So my impressions, 5 hours-ish in:
I should start by stating that if you’d have ever asked me, I’d have told you that I wasn’t much of a Harry Potter fan. When the books came out I was well out of college, and my book-reading was Boyle and Saunders and Chabon and Hornby. You’d probably find a copy of some Pynchon thing or other in my bookcase, likely gathering dust while waiting for a date to notice and think I was smarter than I actually am. But not Harry Potter books. Nope.
And I didn’t bother to see any of the first three movies in the theater. I eventually watched them at home, and I think I liked them for what they were. It really wasn’t until the third movie (“The Cuaron One”, as I think of them; there’s the Columbus ones, the Mike Newell one – still amazing to me – and then those Yates ones) that I noticed them, and my interest in them increased. And so with friends I saw the rest in theaters and enjoyed them well enough, though I thought the quality fell off a bit towards the end.

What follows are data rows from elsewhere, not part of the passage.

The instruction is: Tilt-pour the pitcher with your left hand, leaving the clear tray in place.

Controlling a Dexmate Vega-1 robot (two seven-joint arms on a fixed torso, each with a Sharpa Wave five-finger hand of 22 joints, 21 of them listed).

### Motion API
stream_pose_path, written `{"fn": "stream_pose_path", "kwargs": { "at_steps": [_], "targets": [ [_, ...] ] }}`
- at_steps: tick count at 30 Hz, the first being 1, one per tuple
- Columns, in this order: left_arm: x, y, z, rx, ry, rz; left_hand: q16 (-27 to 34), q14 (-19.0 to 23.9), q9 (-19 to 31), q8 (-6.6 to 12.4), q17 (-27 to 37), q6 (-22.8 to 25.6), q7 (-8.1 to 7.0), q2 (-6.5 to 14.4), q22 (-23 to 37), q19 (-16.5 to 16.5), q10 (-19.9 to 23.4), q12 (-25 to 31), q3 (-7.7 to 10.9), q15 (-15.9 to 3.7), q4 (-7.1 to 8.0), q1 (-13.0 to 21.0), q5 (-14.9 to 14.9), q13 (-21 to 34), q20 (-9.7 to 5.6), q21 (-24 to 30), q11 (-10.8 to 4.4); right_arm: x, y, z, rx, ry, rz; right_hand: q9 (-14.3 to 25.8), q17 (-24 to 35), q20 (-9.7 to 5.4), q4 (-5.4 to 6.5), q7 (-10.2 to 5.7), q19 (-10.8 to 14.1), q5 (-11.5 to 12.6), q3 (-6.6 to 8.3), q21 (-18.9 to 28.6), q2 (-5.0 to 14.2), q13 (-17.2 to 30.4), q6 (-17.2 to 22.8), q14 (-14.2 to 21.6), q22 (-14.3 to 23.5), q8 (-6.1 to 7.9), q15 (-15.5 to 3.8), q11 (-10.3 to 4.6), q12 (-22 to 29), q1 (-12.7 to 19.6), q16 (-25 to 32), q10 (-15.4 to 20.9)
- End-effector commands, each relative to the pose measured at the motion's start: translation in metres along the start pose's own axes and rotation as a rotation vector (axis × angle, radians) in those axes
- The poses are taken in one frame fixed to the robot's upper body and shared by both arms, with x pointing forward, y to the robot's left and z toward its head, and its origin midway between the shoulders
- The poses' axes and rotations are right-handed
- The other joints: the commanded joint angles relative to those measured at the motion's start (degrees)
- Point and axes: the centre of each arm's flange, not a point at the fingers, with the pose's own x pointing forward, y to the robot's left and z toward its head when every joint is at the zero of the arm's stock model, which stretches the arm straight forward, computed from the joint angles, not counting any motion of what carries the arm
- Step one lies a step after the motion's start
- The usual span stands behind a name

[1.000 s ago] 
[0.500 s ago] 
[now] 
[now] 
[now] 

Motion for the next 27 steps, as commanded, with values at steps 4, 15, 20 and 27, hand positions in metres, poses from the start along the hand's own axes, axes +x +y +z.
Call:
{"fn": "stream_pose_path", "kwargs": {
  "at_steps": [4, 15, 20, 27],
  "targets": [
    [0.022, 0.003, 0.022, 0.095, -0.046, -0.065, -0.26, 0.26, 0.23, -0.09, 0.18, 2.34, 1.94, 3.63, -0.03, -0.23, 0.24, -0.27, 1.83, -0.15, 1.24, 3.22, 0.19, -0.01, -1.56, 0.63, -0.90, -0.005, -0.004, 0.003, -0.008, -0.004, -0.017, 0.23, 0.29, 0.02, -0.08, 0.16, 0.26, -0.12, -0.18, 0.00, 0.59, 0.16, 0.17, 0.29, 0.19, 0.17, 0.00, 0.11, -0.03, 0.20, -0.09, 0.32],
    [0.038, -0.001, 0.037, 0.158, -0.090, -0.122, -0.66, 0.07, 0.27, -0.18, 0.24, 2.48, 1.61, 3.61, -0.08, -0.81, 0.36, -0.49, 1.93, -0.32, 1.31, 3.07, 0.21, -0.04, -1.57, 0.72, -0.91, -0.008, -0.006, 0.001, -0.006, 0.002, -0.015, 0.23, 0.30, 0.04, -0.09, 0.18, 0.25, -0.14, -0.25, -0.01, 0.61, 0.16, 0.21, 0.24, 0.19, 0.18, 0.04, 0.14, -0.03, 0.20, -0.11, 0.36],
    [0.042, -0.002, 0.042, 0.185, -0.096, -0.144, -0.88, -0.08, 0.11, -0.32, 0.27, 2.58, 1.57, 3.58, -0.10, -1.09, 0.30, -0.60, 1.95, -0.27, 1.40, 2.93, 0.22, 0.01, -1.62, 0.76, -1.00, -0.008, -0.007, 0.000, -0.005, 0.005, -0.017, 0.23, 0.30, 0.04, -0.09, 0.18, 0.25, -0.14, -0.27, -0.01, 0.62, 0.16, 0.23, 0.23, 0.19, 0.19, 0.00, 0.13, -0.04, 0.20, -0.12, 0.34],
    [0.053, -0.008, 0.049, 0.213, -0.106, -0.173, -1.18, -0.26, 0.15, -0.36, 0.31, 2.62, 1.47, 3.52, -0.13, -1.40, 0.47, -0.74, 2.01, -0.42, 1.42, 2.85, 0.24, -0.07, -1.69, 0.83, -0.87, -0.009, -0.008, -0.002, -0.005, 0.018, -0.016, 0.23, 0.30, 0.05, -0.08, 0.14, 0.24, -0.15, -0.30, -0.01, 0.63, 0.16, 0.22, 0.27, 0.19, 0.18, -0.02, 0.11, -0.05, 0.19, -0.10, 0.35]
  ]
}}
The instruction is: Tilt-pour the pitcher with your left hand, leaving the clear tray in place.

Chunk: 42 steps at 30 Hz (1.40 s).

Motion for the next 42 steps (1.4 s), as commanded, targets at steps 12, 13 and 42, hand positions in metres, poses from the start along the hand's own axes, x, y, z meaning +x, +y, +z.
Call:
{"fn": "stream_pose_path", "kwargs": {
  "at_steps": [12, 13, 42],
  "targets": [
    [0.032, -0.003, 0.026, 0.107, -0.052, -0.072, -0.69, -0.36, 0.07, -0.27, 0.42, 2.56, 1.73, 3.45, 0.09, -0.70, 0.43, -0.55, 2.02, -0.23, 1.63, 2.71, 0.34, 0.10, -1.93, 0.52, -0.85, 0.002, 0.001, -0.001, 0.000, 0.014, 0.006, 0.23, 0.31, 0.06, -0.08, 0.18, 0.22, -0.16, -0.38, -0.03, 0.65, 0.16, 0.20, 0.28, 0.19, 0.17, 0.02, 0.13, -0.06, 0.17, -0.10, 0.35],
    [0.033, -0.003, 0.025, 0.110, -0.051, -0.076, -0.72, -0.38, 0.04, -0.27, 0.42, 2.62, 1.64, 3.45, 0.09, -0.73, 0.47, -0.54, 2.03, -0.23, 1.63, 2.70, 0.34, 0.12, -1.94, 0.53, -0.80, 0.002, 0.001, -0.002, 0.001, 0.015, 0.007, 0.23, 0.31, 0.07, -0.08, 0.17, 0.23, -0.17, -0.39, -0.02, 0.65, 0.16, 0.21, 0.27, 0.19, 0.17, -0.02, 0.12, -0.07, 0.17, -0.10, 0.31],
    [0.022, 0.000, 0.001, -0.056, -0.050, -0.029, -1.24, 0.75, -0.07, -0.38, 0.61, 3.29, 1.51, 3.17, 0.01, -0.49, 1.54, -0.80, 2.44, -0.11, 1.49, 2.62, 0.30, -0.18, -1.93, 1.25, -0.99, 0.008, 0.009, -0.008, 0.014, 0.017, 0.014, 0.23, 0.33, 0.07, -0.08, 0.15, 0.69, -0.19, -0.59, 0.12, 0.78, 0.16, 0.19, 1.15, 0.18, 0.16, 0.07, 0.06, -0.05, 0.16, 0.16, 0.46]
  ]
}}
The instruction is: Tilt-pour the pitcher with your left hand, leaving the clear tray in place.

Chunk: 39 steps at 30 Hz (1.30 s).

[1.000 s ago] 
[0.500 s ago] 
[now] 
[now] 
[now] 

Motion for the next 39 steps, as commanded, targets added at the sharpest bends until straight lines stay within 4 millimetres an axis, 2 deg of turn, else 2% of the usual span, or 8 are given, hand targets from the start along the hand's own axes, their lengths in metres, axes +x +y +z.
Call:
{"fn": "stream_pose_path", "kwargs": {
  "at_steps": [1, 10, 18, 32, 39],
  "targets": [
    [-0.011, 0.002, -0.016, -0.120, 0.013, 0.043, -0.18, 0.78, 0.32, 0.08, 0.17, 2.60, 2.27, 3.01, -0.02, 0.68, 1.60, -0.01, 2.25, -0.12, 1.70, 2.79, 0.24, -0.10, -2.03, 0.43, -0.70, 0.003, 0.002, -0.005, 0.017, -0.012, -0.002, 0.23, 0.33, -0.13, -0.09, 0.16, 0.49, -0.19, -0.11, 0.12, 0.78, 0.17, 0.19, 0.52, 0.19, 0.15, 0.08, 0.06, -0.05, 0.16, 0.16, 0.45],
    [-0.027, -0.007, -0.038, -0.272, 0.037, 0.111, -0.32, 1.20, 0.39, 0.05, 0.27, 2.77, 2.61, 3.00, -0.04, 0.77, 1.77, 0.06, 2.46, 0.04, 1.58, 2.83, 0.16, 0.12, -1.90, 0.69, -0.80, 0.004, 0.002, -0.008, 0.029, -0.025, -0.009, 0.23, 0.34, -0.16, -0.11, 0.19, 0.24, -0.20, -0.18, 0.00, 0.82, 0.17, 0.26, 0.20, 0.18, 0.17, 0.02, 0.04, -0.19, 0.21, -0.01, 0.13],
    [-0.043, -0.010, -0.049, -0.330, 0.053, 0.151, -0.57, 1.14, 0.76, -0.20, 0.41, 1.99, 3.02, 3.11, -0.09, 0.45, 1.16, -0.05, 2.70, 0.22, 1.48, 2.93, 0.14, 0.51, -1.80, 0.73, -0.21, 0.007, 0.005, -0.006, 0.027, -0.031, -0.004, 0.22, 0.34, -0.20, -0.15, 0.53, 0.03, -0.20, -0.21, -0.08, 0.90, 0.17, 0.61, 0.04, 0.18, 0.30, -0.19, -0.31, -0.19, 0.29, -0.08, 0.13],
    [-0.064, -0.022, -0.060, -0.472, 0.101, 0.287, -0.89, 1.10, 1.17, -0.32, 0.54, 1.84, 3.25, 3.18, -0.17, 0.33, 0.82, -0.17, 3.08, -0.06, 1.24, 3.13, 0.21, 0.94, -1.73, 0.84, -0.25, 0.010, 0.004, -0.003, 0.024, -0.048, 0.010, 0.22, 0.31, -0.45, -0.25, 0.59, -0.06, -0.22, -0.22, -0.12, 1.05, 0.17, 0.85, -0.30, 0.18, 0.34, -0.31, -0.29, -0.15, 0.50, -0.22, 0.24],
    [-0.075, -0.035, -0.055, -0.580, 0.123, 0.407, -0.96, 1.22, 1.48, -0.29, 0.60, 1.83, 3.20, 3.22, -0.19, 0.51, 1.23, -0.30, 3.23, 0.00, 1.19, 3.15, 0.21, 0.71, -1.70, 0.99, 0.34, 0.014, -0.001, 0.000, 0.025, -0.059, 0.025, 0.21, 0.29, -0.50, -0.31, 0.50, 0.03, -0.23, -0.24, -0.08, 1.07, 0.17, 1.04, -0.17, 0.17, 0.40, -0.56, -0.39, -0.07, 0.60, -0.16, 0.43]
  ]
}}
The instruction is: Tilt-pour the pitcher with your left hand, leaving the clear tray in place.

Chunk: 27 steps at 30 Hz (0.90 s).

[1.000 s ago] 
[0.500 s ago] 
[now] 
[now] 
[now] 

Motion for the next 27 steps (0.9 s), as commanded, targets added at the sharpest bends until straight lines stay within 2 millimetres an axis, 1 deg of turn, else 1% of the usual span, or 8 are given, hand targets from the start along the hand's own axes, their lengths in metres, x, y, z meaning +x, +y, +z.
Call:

Thus and so, I’d probably not describe myself as the biggest Harry Potter fan. Tried reading the books, but gave up after the third. Not really my thing. But I’m not immune to the charms of this universe, either. I’m not the first choice on your Wizarding World trivia team – but I’ll do OK on a lot of the questions, I reckon.
My main interest in this game was an interest that I suspect is shared by others: I loved the game Bully, and the chance to maybe play something like that, but at a Wizard’s boarding school sounded neat. That’s what I really wanted.
Well.
Hogwart’s Legacy isn’t Bully. It’s far from it. Everyone’s so nice and polite and only occasionally interesting. I want teen angst. Hell, in the movies, Harry is beset by a bunch of total assholes. Heck, Harry and Ron and Hermione act like assholes themselves a fair amount of time. Give me hormone-driven, hyper-emotional anger and lashing out the way you get it in Bully! But alas, I don’t think we’re up for that here.
And so about three hours in, I found myself wondering, “Who is this game for?” Which I know sounds like a very negative thing, but it wasn’t in this case. What I meant was, I was certainly enjoying myself, in spite of realizing fairly quickly that Bully in Magic School this was not. But yes, I was very much absorbed in the game. But let’s say you don’t give a tinker’s dam about Harry Potter or the Wizarding World. Is there anything here for you?
I honestly don’t know the answer to that question. But I have an answer to a different question. It’s something I noticed on the road to Hogsmeade, a trip you make pretty early in the game. I found myself turning round and round, gawking like a country rube visiting the big city for the first time at the sights and sounds and all the things going on around me, on and off the road. I really wanted to complete the Hogsmeade quest I was on, but the urge to just go and do other stuff was quite strong.
And then in Hogsmeade, it’s time for you to get your proper wand. (Not a spoiler, you’re literally told this within 10 minutes of the game beginning.) And at the Hogsmeade regional branch for Olllivander’s, there are about 2 or 3 minutes of cut scenes that play as you make your acquaintance with your wand.
Now, I am positive there are players out there who will find all that incredibly pointless. They’ll want to dash into the store, get a proper wand, and then proceed to the next quest objective – and there’s nothing wrong with that, but I suspect that Hogwarts Legacy isn’t going to be their game. Meanwhile, me, the Potter-dabbler who professes mild interest is sitting there utterly delighted by all of this nonsense.
And so what I think is that if you have even a degree of affinity for this particular milieu, and if you’re up for just exploring all the interesting shit that goes on around you, this game connects very well. It’s going to maybe make you appreciate the world (as I think of it, by the set designers and costumers and effects geniuses who made the films) in which all this is set.
I’m also finding that I am enjoying the combat much more than I expected to. Managing the spells feels a lot like managing your special abilities on the controller when playing AC: Odyssey. The combat feels fluid, although that’s maybe because when I play something like the Batman Arkhams or the Assassin’s Creeds of the world, my signature combat style is reacting - block or dodge, then counter…and this game rewards that tendency, I’m finding.
So yeah. This ain’t Bully, or at least it isn’t in the first few hours. But it is a really interesting, often very engaging world that feels alive, with all sorts of spots that just seem to cry out for exploration. Which, in the end, is plenty enough for me to have a very favorable first impression.